(PROBLEM TO WORK ON):
Keeping every word in place, write out the entries that come next.

Recorded data:

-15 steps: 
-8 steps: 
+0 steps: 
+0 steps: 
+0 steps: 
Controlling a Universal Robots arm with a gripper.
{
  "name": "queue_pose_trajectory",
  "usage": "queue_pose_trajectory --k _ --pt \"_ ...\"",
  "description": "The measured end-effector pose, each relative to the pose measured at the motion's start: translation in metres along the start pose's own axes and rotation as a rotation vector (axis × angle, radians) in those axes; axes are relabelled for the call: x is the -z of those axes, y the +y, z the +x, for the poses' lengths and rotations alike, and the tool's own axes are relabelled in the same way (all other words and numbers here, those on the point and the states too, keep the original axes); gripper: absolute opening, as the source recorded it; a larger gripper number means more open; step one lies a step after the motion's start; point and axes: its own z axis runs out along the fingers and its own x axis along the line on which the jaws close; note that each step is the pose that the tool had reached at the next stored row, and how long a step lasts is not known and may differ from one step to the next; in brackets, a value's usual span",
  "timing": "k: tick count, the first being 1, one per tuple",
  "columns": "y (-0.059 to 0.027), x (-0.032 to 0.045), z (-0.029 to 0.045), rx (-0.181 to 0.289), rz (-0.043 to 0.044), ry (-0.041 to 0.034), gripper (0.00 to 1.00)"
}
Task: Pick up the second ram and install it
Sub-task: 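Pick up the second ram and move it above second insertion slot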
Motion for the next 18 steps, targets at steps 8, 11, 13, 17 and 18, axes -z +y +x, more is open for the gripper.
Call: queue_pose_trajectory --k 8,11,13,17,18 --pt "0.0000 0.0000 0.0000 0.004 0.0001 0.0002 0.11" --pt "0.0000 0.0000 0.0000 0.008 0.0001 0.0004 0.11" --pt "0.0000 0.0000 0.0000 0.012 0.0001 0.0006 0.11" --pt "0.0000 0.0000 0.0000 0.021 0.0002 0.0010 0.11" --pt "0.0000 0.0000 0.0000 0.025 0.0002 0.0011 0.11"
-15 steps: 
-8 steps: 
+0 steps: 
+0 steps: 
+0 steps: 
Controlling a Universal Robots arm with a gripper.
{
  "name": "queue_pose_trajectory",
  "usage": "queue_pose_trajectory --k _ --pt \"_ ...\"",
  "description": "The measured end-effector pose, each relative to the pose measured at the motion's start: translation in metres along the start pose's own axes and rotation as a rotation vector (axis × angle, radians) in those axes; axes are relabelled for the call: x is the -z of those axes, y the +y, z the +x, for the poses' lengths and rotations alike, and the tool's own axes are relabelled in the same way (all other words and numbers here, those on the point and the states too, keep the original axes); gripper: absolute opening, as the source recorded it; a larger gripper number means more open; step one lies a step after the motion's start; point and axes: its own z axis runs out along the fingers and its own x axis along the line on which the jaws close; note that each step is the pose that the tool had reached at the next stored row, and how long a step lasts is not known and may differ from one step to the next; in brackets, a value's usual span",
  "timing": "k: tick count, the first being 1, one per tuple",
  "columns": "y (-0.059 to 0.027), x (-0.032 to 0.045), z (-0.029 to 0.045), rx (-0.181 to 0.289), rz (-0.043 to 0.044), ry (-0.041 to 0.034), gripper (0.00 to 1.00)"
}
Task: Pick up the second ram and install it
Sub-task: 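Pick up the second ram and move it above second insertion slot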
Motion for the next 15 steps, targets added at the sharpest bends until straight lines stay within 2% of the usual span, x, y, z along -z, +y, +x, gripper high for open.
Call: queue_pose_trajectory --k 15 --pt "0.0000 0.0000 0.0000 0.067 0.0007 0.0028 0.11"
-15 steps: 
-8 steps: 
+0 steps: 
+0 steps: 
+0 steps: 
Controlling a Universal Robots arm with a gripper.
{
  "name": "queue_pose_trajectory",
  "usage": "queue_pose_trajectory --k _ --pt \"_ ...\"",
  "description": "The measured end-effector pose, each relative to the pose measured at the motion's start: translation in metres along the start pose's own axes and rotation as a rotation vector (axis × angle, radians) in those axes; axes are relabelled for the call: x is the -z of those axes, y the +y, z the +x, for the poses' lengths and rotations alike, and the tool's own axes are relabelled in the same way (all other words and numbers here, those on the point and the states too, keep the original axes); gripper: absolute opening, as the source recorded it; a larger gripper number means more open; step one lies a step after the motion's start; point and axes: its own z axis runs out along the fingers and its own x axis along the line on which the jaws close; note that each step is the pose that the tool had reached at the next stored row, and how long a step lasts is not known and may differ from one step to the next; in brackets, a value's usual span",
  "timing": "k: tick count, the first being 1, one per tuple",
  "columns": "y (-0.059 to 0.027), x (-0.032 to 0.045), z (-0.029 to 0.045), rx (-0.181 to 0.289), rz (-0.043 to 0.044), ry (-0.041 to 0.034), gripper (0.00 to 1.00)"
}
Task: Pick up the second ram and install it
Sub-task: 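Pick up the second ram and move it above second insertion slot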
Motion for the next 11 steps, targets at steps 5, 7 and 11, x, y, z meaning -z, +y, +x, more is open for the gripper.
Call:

(RESPONSE AREA):
-15 steps: 
-8 steps: 
+0 steps: 
+0 steps: 
+0 steps: 
Controlling a Universal Robots arm with a gripper.
{
  "name": "queue_pose_trajectory",
  "usage": "queue_pose_trajectory --k _ --pt \"_ ...\"",
  "description": "The measured end-effector pose, each relative to the pose measured at the motion's start: translation in metres along the start pose's own axes and rotation as a rotation vector (axis × angle, radians) in those axes; axes are relabelled for the call: x is the -z of those axes, y the +y, z the +x, for the poses' lengths and rotations alike, and the tool's own axes are relabelled in the same way (all other words and numbers here, those on the point and the states too, keep the original axes); gripper: absolute opening, as the source recorded it; a larger gripper number means more open; step one lies a step after the motion's start; point and axes: its own z axis runs out along the fingers and its own x axis along the line on which the jaws close; note that each step is the pose that the tool had reached at the next stored row, and how long a step lasts is not known and may differ from one step to the next; in brackets, a value's usual span",
  "timing": "k: tick count, the first being 1, one per tuple",
  "columns": "y (-0.059 to 0.027), x (-0.032 to 0.045), z (-0.029 to 0.045), rx (-0.181 to 0.289), rz (-0.043 to 0.044), ry (-0.041 to 0.034), gripper (0.00 to 1.00)"
}
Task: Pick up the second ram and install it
Sub-task: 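Pick up the second ram and move it above second insertion slot
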Motion for the next 18 steps, targets at steps 8, 11, 13, 17 and 18, axes -z +y +x, more is open for the gripper.
Call: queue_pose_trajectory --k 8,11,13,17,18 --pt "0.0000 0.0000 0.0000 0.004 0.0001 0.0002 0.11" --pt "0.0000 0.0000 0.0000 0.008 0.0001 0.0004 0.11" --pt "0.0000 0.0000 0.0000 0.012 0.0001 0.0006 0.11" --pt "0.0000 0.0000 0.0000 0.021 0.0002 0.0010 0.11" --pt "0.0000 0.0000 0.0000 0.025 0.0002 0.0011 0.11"
-15 steps: 
-8 steps: 
+0 steps: 
+0 steps: 
+0 steps: 
Controlling a Universal Robots arm with a gripper.
{
  "name": "queue_pose_trajectory",
  "usage": "queue_pose_trajectory --k _ --pt \"_ ...\"",
  "description": "The measured end-effector pose, each relative to the pose measured at the motion's start: translation in metres along the start pose's own axes and rotation as a rotation vector (axis × angle, radians) in those axes; axes are relabelled for the call: x is the -z of those axes, y the +y, z the +x, for the poses' lengths and rotations alike, and the tool's own axes are relabelled in the same way (all other words and numbers here, those on the point and the states too, keep the original axes); gripper: absolute opening, as the source recorded it; a larger gripper number means more open; step one lies a step after the motion's start; point and axes: its own z axis runs out along the fingers and its own x axis along the line on which the jaws close; note that each step is the pose that the tool had reached at the next stored row, and how long a step lasts is not known and may differ from one step to the next; in brackets, a value's usual span",
  "timing": "k: tick count, the first being 1, one per tuple",
  "columns": "y (-0.059 to 0.027), x (-0.032 to 0.045), z (-0.029 to 0.045), rx (-0.181 to 0.289), rz (-0.043 to 0.044), ry (-0.041 to 0.034), gripper (0.00 to 1.00)"
}
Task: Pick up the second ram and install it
Sub-task: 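Pick up the second ram and move it above second insertion slot
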Motion for the next 15 steps, targets added at the sharpest bends until straight lines stay within 2% of the usual span, x, y, z along -z, +y, +x, gripper high for open.
Call: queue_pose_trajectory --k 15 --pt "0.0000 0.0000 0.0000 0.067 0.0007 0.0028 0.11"
-15 steps: 
-8 steps: 
+0 steps: 
+0 steps: 
+0 steps: 
Controlling a Universal Robots arm with a gripper.
{
  "name": "queue_pose_trajectory",
  "usage": "queue_pose_trajectory --k _ --pt \"_ ...\"",
  "description": "The measured end-effector pose, each relative to the pose measured at the motion's start: translation in metres along the start pose's own axes and rotation as a rotation vector (axis × angle, radians) in those axes; axes are relabelled for the call: x is the -z of those axes, y the +y, z the +x, for the poses' lengths and rotations alike, and the tool's own axes are relabelled in the same way (all other words and numbers here, those on the point and the states too, keep the original axes); gripper: absolute opening, as the source recorded it; a larger gripper number means more open; step one lies a step after the motion's start; point and axes: its own z axis runs out along the fingers and its own x axis along the line on which the jaws close; note that each step is the pose that the tool had reached at the next stored row, and how long a step lasts is not known and may differ from one step to the next; in brackets, a value's usual span",
  "timing": "k: tick count, the first being 1, one per tuple",
  "columns": "y (-0.059 to 0.027), x (-0.032 to 0.045), z (-0.029 to 0.045), rx (-0.181 to 0.289), rz (-0.043 to 0.044), ry (-0.041 to 0.034), gripper (0.00 to 1.00)"
}
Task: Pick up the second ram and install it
Sub-task: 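Pick up the second ram and move it above second insertion slot
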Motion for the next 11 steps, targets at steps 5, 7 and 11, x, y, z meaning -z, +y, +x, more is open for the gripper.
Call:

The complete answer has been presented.